**WHAT IS EXPECTED**: Please return the lines below verbatim, beginning at the one that has "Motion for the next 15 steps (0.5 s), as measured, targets" and stopping after the one that has "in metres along", and add no other lines.

**TASK INPUT**:
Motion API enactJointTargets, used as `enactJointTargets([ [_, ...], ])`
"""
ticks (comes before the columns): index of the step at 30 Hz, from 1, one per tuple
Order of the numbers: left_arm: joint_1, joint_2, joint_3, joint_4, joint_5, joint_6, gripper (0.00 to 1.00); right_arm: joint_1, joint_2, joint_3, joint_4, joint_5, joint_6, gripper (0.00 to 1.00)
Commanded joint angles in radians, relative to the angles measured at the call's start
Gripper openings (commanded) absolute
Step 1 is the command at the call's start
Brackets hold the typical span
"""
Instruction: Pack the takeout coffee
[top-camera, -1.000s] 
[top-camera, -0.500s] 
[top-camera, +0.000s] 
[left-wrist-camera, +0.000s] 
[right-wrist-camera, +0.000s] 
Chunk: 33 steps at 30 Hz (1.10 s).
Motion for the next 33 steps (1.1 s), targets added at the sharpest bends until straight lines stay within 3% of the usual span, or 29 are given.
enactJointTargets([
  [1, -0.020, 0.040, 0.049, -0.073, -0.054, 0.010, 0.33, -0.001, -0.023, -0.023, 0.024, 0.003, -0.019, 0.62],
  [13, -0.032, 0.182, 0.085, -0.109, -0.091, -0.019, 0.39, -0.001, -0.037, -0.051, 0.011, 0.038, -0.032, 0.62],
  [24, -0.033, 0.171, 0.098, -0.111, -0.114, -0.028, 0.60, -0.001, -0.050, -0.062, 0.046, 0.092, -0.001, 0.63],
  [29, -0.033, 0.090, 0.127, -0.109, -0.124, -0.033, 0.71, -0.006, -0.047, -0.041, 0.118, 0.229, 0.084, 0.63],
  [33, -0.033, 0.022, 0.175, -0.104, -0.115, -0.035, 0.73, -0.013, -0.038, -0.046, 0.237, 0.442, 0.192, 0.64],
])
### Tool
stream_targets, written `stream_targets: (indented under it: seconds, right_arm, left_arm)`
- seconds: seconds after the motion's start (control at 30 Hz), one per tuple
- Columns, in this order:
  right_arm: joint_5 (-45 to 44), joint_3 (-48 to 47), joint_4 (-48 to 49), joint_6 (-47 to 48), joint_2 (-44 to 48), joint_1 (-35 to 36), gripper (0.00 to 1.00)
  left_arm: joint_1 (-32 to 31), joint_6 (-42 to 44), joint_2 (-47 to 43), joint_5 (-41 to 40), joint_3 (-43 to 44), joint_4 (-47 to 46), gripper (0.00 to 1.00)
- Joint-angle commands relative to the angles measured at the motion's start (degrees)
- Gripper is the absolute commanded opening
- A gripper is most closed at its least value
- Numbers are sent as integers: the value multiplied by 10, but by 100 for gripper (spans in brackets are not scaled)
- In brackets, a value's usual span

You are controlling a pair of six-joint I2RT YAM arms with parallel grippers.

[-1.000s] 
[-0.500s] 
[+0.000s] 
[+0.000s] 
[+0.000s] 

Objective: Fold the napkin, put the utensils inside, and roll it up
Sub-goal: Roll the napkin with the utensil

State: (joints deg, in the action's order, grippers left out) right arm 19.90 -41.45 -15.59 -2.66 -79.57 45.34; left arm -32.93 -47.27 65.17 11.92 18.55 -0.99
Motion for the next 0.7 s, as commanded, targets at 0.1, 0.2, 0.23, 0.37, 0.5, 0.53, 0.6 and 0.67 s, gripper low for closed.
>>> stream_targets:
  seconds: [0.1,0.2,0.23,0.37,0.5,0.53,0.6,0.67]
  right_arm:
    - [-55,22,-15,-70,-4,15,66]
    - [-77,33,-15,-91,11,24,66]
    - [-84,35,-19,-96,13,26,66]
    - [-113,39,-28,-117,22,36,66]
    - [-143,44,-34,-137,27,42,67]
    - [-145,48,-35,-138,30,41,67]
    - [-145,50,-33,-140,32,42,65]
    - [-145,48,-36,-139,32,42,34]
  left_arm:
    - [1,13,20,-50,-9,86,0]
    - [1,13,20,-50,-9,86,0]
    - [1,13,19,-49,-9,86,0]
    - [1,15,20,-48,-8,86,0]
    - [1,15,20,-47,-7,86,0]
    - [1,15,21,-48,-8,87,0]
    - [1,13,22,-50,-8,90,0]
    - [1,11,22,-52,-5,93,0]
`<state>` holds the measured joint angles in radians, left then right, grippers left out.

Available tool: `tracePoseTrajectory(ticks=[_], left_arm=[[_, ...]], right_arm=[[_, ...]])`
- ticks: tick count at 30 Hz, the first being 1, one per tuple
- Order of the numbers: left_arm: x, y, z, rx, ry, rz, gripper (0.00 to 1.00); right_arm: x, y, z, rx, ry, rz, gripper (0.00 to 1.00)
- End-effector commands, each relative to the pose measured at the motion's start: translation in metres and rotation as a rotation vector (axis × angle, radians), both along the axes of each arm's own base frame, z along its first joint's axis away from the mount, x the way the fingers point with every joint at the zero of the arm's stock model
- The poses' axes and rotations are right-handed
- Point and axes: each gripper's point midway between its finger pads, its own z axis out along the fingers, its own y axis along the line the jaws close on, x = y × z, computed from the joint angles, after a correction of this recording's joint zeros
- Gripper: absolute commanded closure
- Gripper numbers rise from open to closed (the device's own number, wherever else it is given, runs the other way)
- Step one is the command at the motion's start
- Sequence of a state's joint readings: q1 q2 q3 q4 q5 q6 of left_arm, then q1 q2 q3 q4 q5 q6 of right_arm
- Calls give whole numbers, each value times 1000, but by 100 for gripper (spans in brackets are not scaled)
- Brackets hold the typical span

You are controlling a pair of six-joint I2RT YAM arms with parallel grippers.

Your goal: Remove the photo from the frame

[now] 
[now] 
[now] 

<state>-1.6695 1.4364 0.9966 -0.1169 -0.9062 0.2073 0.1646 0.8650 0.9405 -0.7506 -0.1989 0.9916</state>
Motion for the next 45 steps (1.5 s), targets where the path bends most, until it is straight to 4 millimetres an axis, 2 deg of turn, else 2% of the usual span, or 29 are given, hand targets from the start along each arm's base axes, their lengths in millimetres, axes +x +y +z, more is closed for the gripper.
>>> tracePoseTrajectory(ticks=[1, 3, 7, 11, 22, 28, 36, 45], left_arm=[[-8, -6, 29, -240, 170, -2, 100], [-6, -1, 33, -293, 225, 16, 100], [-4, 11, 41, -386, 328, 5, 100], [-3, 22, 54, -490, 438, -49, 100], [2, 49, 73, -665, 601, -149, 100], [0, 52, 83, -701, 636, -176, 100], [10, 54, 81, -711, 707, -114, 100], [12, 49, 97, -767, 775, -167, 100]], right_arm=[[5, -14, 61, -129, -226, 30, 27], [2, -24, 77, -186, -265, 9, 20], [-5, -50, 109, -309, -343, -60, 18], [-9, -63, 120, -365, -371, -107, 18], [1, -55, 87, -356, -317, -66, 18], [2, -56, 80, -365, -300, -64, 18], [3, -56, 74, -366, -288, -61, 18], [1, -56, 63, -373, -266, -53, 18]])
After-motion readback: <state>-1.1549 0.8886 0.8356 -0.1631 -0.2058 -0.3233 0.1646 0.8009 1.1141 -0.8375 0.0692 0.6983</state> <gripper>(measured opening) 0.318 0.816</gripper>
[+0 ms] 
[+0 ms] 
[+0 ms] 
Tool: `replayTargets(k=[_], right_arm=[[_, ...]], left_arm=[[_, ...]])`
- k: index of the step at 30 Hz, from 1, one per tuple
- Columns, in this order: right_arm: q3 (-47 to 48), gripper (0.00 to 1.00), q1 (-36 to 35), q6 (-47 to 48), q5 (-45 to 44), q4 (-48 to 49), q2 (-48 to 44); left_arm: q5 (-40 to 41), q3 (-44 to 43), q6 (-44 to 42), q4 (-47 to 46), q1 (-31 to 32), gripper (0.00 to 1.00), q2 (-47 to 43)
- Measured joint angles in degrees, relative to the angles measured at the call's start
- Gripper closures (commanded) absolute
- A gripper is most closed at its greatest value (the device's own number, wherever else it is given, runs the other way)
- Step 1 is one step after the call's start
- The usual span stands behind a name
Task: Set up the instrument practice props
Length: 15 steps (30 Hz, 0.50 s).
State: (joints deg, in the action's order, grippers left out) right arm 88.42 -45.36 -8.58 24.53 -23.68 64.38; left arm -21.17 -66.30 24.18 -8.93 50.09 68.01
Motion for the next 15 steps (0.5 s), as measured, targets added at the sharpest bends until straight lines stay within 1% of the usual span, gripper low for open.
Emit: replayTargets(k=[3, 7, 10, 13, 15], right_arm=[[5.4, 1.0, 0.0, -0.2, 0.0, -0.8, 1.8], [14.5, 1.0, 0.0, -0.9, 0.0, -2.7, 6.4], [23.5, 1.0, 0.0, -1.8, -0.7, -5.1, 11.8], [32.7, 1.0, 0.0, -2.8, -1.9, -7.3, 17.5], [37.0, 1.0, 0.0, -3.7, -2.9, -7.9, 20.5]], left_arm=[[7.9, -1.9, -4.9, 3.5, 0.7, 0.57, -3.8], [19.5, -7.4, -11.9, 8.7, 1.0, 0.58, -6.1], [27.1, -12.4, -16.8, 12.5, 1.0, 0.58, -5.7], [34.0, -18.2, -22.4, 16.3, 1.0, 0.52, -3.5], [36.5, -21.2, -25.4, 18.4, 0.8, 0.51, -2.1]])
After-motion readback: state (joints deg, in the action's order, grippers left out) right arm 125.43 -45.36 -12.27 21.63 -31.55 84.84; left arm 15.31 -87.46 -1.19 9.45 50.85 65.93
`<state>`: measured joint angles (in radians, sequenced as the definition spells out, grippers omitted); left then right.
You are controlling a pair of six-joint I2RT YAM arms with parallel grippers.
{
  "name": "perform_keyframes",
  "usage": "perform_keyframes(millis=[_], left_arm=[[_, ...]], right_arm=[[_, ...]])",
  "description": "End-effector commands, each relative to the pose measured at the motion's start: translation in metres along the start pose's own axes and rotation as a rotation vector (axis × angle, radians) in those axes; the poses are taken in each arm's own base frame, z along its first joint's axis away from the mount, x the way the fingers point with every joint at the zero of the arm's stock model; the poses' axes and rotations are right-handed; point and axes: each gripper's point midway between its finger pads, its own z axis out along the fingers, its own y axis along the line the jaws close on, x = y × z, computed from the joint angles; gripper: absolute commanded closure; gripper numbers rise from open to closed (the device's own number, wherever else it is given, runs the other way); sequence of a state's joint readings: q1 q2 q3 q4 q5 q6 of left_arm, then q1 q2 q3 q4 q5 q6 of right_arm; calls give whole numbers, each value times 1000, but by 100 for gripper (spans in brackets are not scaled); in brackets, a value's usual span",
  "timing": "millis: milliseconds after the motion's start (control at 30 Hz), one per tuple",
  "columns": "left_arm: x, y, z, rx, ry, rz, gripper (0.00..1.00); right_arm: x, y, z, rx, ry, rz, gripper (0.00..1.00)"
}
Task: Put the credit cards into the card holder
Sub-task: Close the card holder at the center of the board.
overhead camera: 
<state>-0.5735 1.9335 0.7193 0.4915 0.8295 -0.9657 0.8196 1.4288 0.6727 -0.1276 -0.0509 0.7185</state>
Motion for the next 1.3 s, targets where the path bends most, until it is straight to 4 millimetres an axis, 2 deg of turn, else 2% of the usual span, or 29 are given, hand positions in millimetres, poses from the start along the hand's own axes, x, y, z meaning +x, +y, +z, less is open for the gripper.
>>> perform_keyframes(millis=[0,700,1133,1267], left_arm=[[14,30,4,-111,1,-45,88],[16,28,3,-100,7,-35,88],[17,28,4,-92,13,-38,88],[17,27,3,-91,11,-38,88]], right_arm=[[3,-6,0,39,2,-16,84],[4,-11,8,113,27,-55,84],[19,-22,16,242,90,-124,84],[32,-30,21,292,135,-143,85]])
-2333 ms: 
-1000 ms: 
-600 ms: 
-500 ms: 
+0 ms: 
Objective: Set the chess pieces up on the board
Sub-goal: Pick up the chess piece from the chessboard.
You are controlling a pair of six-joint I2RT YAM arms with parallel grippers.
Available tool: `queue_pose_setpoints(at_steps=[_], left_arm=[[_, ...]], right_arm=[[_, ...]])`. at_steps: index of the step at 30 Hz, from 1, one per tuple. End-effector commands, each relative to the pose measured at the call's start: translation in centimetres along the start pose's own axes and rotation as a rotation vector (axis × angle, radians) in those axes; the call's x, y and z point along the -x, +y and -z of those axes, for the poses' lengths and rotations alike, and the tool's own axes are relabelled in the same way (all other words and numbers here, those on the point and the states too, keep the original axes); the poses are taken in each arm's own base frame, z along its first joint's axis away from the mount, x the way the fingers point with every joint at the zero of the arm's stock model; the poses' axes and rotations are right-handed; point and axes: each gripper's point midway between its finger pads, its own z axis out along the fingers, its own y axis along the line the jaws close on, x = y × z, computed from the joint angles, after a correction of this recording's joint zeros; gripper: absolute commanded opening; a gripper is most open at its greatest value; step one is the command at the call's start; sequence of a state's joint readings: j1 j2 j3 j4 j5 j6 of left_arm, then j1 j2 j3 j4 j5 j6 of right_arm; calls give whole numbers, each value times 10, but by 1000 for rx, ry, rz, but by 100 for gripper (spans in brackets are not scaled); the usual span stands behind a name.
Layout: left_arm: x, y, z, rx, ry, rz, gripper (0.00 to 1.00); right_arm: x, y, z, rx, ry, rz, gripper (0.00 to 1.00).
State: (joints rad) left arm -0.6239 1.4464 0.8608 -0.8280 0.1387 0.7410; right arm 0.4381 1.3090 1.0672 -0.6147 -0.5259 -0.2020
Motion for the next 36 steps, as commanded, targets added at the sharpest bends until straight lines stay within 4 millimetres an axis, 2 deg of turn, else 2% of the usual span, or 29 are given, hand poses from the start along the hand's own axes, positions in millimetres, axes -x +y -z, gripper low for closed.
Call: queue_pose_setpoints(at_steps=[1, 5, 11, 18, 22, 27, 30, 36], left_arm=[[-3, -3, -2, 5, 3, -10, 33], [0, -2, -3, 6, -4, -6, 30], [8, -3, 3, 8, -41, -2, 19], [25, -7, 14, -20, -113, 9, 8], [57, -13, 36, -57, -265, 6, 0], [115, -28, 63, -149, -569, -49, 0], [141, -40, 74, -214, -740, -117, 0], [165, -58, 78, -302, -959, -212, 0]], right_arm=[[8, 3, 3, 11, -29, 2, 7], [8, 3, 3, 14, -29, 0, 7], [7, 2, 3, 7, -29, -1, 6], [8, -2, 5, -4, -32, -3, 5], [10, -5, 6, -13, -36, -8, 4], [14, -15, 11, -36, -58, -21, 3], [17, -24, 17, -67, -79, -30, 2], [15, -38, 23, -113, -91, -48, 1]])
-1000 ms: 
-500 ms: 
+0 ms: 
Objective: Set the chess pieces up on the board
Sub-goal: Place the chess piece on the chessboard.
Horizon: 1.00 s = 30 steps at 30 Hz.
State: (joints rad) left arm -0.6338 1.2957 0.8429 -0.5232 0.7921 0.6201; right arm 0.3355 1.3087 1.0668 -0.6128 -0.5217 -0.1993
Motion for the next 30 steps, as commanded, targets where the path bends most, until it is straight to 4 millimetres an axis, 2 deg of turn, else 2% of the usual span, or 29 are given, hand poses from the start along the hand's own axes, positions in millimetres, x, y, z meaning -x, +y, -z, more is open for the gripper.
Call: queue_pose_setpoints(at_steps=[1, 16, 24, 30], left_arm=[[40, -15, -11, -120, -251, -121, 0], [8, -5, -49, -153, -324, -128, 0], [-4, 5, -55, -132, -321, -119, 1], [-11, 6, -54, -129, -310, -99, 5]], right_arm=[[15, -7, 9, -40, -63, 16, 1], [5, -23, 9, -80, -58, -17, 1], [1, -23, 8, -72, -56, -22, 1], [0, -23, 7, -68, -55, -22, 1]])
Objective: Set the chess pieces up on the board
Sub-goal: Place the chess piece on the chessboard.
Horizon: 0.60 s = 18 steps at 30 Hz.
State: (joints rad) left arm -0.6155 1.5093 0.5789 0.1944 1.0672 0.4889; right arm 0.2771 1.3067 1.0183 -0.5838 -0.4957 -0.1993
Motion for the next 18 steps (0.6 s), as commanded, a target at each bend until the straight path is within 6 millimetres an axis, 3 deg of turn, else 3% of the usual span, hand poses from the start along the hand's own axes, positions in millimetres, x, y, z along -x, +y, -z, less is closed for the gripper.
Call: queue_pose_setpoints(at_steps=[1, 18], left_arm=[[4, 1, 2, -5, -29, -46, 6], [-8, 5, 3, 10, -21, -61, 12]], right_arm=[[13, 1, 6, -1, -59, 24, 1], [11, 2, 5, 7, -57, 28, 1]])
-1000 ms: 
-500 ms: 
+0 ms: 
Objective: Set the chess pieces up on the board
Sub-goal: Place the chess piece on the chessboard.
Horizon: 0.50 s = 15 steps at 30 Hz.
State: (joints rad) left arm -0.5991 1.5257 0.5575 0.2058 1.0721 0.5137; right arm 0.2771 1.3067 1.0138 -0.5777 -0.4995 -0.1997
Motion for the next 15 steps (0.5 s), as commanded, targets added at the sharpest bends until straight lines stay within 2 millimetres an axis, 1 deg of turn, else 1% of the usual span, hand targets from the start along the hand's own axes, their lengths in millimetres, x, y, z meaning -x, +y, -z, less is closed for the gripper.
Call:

**SOLVED EXERCISE**:
Motion for the next 15 steps (0.5 s), as measured, targets added at the sharpest bends until straight lines stay within 1% of the usual span, gripper low for open.
Emit: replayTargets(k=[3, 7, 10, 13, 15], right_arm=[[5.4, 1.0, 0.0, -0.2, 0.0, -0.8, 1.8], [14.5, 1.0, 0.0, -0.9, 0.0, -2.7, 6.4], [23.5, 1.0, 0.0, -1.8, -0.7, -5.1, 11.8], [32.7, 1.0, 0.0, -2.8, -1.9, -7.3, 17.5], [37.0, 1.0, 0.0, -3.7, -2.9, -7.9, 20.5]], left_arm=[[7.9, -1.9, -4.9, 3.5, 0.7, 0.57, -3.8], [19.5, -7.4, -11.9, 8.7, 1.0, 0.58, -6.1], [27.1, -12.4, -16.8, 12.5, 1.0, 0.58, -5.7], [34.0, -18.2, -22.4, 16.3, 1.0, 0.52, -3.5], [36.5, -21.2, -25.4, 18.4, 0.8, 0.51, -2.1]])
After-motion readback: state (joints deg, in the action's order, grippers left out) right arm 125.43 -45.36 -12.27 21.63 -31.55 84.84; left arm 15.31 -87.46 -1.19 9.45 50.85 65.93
`<state>`: measured joint angles (in radians, sequenced as the definition spells out, grippers omitted); left then right.
You are controlling a pair of six-joint I2RT YAM arms with parallel grippers.
{
  "name": "perform_keyframes",
  "usage": "perform_keyframes(millis=[_], left_arm=[[_, ...]], right_arm=[[_, ...]])",
  "description": "End-effector commands, each relative to the pose measured at the motion's start: translation in metres along the start pose's own axes and rotation as a rotation vector (axis × angle, radians) in those axes; the poses are taken in each arm's own base frame, z along its first joint's axis away from the mount, x the way the fingers point with every joint at the zero of the arm's stock model; the poses' axes and rotations are right-handed; point and axes: each gripper's point midway between its finger pads, its own z axis out along the fingers, its own y axis along the line the jaws close on, x = y × z, computed from the joint angles; gripper: absolute commanded closure; gripper numbers rise from open to closed (the device's own number, wherever else it is given, runs the other way); sequence of a state's joint readings: q1 q2 q3 q4 q5 q6 of left_arm, then q1 q2 q3 q4 q5 q6 of right_arm; calls give whole numbers, each value times 1000, but by 100 for gripper (spans in brackets are not scaled); in brackets, a value's usual span",

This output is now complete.